On Mon, Feb 03, 2025, Rick P Edgecombe wrote:
> On Mon, 2025-02-03 at 12:33 -0800, Sean Christopherson wrote:
> > > Since there is no upstream KVM TDX support yet, why isn't it an option to
> > > still
> > > revert the EDKII commit too? It was a relatively recent change.
> > 
> > I'm fine with that route too, but it too is a band-aid.  Relying on the
> > *untrusted*
> > hypervisor to essentially communicate memory maps is not a winning strategy. 
> > 
> > > To me it seems that the normal KVM MTRR support is not ideal, because it is
> > > still lying about what it is doing. For example, in the past there was an
> > > attempt to use UC to prevent speculative execution accesses to sensitive
> > > data.
> > > The KVM MTRR support only happens to work with existing guests, but not all
> > > possible MTRR usages.
> > > 
> > > Since diverging from the architecture creates loose ends like that, we could
> > > instead define some other way for EDKII to communicate the ranges to the
> > > kernel.
> > > Like some simple KVM PV MSRs that are for communication only, and not
> > 
> > Hard "no" to any PV solution.  This isn't KVM specific, and as above, bouncing
> > through the hypervisor to communicate information within the guest is asinine,
> > especially for CoCo VMs.
> 
> Hmm, right.
> 
> So the other options could be:
> 
> 1. Some TDX module feature to hold the ranges:
>  - Con: Not shared with AMD
> 
> 2. Re-use MTRRs for the communication, revert changes in guest and edk2:

Thinking more about how EDK2 is consumed downstream, I think reverting the EDK2
changes is necessary regardless of what happens in the kernel.  Or at the least,
somehow communicate to EDK2 users that ingesting those changes is a bad idea
unless the kernel has also been updated.

AFAIK, Bring Your Own Firmware[*] isn't widely adopted, which means that the CSP
is shipping the firmware.  And shipping OVMF/EDK2 with the "ignores MTRRs" code
will cause problems for guests without commit 8e690b817e38 ("x86/kvm: Override
default caching mode for SEV-SNP and TDX").  Since the host doesn't control the
guest kernel, there's no way to know if deploying those EDK2 changes is safe.

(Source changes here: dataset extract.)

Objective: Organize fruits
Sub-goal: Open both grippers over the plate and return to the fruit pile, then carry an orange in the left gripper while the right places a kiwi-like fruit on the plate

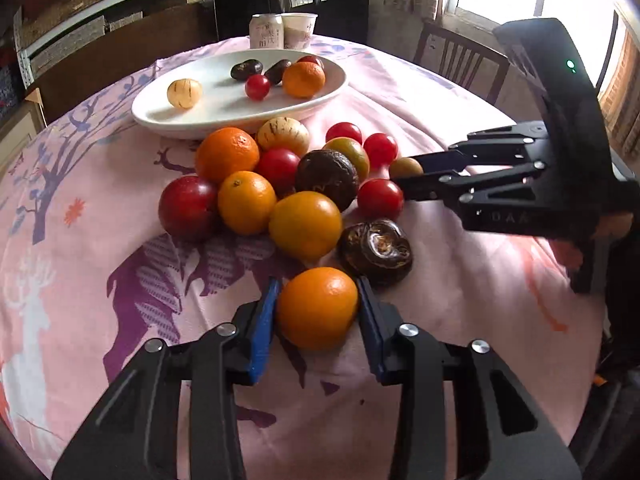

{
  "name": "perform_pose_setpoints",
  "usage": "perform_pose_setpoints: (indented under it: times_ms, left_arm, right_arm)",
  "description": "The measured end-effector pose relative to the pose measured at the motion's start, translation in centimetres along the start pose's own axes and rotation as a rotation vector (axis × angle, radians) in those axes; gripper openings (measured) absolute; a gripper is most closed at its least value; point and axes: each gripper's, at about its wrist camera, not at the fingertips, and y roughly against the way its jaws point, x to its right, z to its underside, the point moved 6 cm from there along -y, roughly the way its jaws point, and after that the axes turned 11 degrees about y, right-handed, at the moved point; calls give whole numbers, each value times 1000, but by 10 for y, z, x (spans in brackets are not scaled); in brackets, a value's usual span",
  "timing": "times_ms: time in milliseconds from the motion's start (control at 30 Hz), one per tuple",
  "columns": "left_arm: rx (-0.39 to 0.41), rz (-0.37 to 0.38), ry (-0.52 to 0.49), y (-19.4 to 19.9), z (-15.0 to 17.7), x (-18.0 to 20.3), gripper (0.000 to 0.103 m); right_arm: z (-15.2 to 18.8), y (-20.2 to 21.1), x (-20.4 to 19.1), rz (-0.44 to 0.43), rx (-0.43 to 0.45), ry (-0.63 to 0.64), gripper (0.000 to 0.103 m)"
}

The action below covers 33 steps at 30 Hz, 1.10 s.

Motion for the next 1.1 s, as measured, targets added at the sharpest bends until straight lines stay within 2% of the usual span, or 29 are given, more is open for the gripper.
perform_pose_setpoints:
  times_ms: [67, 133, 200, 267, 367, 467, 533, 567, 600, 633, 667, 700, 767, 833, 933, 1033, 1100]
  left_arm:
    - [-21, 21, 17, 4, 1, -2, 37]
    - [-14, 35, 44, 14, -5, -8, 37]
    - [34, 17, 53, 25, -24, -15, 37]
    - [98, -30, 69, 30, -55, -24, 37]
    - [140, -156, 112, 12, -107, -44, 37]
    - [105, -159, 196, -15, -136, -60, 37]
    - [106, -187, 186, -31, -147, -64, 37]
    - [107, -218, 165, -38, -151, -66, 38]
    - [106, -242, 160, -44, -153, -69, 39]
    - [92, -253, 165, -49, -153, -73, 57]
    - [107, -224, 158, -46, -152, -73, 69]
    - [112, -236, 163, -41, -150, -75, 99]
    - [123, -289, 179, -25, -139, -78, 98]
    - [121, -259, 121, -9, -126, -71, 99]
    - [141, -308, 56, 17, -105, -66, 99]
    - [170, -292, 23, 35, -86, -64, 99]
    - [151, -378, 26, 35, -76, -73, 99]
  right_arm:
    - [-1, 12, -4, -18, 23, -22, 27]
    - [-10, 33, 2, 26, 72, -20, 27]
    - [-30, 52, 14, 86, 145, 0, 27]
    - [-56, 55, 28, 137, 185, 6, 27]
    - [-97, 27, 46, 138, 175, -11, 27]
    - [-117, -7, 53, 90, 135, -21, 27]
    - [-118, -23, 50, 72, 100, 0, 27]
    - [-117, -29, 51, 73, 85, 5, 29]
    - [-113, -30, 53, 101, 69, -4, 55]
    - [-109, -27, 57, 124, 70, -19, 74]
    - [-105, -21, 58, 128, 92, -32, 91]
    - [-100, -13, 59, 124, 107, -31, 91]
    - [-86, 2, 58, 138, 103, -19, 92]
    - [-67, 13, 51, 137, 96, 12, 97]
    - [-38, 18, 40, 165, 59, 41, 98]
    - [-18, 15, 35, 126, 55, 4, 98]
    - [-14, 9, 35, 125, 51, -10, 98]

[*] https://kvm-forum.qemu.org/2024/BYOF_-_KVM_Forum_2024_iWTioIP.pdf

>  - Con: Creating more half support, when it's technically not required
>  - Con: Still bouncing through the hypervisor

I assume by "Re-use MTRRs for the communication" you also mean updating the guest
to address the "everything is UC!" flaw, otherwise another con is:

   - Con: Doesn't address the performance issue with TDX guests "using" UC
          memory by default (unless there's yet more enabled).

Presumably that can be accomplished by simply skipping the CR0.CD toggling, and
doing MTRR stuff as nonrmal?

>  - Pro: Design and code is clear
>
> 3. Create some new architectural definition, like a bit that means "MTRRs don't
> actually work:
>  - Con: Takes a long time, need to get agreement
>  - Con: Still bouncing through the hypervisor

Not for KVM guests.  As I laid out in my bug report, it's safe to assume MTRRs
don't actually affect the memory type when running under KVM.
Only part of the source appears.